|Romper: Lotus (15% off online purchase with coupon code MODA), Shoes: Off Broadway, Necklace: Target (so old that the clasp is now a safety pin), Bracelet: Stella & Dot, Rings: Lotus, Purse and Earrings: ???|
Hola, Mamacitas!!! I hope everyone had a good weekend.
I had a really good one. I got a chance to do a lot of things that I love this weekend.
I spent Friday night with girlfriends (and a wee liiiiittle bit of tequila), laughing (and then sobbing). Saturday I taught a private Pilates lesson, got my nails done and did a little shopping with my sister-in-law, hung out with some friends at my brother's house, and then got dressed up and went on a double date with my manfriend. Sunday we went to church, brunch, and then when we got home and I cleaned, studied, cooked dinner and took a test for nutrition school.
I tend to completely over book my weekends/life, so not having anything that I really "had' to do, was amazeballs. It was a really good weekend.
This is what I wore Saturday night when we went out to dinner. It's a romper from Lotus. I got it almost 5 years ago and I'm still obsessed with it. I love the juxtaposition of it. The sophisticated silk top with flowy bell sleeves in a soft, pretty purple says "I'm a lady"... but then BAM... booty shorts that scream "BAD Bitch". Hahaha. Actually the bottom if this thing is a "skort". Part shorts, part skirt. It's perfect for those times you want to look dressed up, but still be able to sit like a 4 year old in a sandbox.
Totally switching gears...
I have realized lately that a lot of people I talk to have friends that they don't really "like" that much. Is that normal? To not like people, but still call them your "friends"? I don't think that I have people like that in my life, really. If I don't like someone, or we grow apart, I don't have a big problem distancing myself from them until the relationship changes and heads more into that "acquaintance" space.
I'm sure some would say that just means I'm a bitch, but I think it's healthy actually. We are constantly growing, evolving, changing, expanding, and morphing more into who and what we want to be (hopefully, anyway). We are doing this at the same time that everyone else is. It's not strange to me that some friends (like past boyfriends or girlfriends) have seasons in your life.
I was talking to a friend of mine the other day who was saying that she was really hurt by the fact that one of her oldest friends had made zero effort, over and over, to spend time with her. She mentioned that she was always the one doing the calling, texting, and/or inviting, only to be kind of pushed off to the side and frankly ignored. I understood that she was very sad. This was, for a very long time, one of her dearest friends, but I asked her what I always ask myself when I encounter this...

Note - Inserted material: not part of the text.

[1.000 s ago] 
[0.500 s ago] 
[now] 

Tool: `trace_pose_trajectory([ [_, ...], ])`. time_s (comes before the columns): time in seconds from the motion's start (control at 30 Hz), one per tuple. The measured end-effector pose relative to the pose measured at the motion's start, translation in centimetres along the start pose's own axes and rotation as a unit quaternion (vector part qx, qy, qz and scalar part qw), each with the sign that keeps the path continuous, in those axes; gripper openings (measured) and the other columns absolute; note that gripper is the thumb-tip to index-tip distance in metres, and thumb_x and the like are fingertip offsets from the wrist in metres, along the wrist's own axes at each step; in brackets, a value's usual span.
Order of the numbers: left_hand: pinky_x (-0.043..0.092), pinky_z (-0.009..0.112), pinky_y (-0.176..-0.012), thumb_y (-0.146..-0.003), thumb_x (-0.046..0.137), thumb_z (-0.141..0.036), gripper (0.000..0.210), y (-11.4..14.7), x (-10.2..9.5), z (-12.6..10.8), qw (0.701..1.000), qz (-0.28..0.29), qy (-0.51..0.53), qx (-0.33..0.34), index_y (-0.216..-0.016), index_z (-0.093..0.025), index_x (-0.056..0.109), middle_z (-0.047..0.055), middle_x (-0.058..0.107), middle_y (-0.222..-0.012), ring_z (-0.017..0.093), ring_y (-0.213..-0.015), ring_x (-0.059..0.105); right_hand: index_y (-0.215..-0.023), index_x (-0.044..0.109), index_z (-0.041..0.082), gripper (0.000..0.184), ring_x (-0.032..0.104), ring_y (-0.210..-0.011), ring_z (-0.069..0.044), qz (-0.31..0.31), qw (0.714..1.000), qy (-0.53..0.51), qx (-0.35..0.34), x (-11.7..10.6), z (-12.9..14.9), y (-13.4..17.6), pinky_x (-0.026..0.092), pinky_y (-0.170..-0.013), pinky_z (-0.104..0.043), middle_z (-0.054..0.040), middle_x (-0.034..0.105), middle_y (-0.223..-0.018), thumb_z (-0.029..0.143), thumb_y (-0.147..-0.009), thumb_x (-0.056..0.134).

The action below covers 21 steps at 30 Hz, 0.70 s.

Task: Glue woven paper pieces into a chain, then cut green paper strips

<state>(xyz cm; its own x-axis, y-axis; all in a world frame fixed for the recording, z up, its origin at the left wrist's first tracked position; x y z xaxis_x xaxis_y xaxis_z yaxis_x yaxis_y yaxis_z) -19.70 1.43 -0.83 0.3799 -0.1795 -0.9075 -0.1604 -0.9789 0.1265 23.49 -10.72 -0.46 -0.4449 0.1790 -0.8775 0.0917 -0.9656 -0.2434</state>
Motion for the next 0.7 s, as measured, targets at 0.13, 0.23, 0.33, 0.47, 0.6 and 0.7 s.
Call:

"If you two were to meet today would you still become friends?" Like... if you met at a party would you have much in common to talk about, have any of the same hobbies, values, ideals, interests? Would you exchange numbers, call each other to hang out? Do your lives align at all? Now, don't get me wrong, you don't have to be the same as your friends, but you do have to have some commonality that brings you together. Right? If you have to think too long about the answer, or if the answer is an obvious "no" then you probably shouldn't be too surprised that the relationship has changed and hey... that's okay. Don't look at it as someone deciding NOT to be your friend. Look at it as life... as a season... as winds of change. Sometimes we have to let go of certain things on our life, brain, heart... to make room for other things (like awesome new friends). It's not a break up, it's a break through.